Darin erzählt Grass "einfühlsam von der Herkunft der beiden Märchensammler und Philologen Jacob und Wilhelm Grimm, von ihrem Professorenmut vor Königsthronen seinerzeit in Göttingen, ihrer Ausweisung und erzwungenen Übersiedlung ins Hessische nach Kassel, ihrer herkulischen Arbeit am Grimmschen Wörterbuch".
In erster Linie haben wir es mit einer erzählerischen Biografie zu tun, "in zweiter Linie aber," so bemerkt Iris Radisch, "ist das Wörterbuch auch eine politische Autobiografie des Autors."
Grass begleitet die Brüder Grimm nicht nur bei ihrer Suche nach den A- bis F-Wörtern, sondern er bringt seinerseits Wörter bei, die das eigene Jahrhundert und das eigene Werk ihm zuspielen.
"So ergänzt er die Grimmschen Bestände schon beim A nicht nur um das neumodische Arbeitsamt, die Arbeiterbewegung und den Arbeiteraufstand, sondern auch um das "Achachach!" der Knipsmarie in seinem Roman Die Box."

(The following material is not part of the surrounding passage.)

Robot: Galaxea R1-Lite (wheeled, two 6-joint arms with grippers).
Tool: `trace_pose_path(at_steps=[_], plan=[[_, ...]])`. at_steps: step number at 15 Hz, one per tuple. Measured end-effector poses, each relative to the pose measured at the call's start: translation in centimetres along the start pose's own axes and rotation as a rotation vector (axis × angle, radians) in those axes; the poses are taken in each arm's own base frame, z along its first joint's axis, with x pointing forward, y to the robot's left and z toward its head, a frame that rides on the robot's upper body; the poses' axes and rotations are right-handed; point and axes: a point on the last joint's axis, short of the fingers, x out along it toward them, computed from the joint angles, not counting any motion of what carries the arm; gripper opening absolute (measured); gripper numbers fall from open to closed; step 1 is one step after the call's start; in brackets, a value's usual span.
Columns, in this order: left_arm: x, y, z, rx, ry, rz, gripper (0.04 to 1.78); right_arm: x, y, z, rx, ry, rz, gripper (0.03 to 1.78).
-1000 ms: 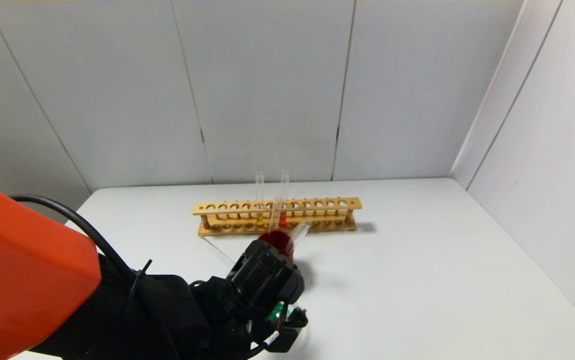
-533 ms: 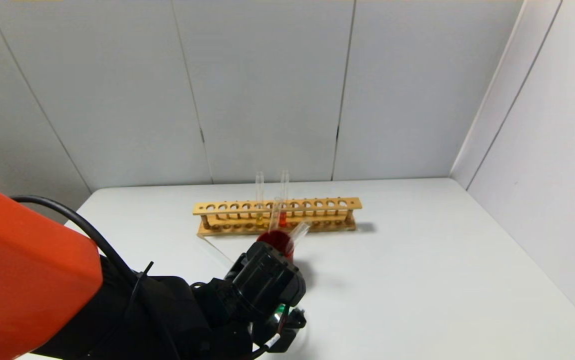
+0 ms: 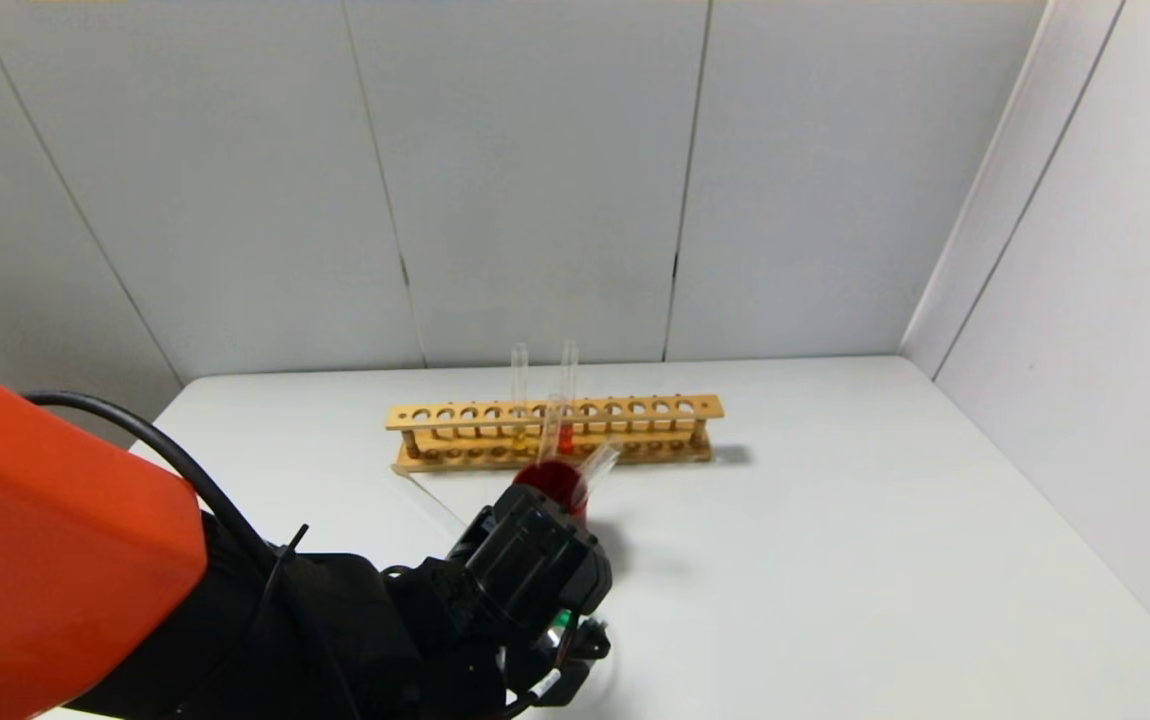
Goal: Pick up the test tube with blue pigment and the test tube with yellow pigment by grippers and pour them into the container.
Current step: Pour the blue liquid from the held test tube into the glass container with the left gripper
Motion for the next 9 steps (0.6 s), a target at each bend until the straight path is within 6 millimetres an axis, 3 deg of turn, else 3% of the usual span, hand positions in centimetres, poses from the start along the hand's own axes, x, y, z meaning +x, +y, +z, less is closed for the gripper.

Schließlich ist Iris Radisch aufgefallen: "Der Weg von Grimm zu Grass und von Grass zu Grimm ist dabei stets der denkbar kürzeste" – das jedenfalls liest sich als Lob.
"Im Geist der Brüder Grimm" lautet eine Überschrift in der NEUEN ZÜRCHER ZEITUNG, und dabei geht es nicht um Grass, sondern um den ersten Band eines neuen Großen Japanisch-Deutschen Wörterbuchs, das als "Meilenstein" bezeichnet wird.
Dieser Band zeige, so Viktoria Eschbach-Szabó, "Wörterbücher können ganze Sprachkulturen aufarbeiten – und die dazugehörige Schriftkultur obendrein", wie eben dieses vorbildliche neue Japanisch-Deutsche Wörterbuch, das jetzt in München ediert wurde.
Mit großer Aufmerksamkeit würdigen die Feuilletons der vergangenen Woche eine weitere Neuerscheinung: "Rabenliebe" von Peter Wawerzinek. Jürgen Verdofsky schreibt dazu in der FRANKFURTER RUNDSCHAU:
"Eine Kindheit ohne Mutter führt in ein Leben ohne Hintergrund. Das Gefühl der Verlorenheit wirkt in der Tiefe, auch wenn es sich still verhält. Peter Wawerzinek hat sich in ein solches Leben vertieft. Es ist sein eigenes."" Mit dem Roman "Rabenliebe" befreit er sich von einer ""Odyssee in mutterloser Welt. Es handelt sich um eine Entladung, wie sie nur ein Lebensstoff auslösen kann."
Ulrich Greiner stellt seine Rezension in der ZEIT unter die Überschrift "Der Schrei nach der Mutter" und nennt den Roman "eine Provokation und ein literarisches Ereignis."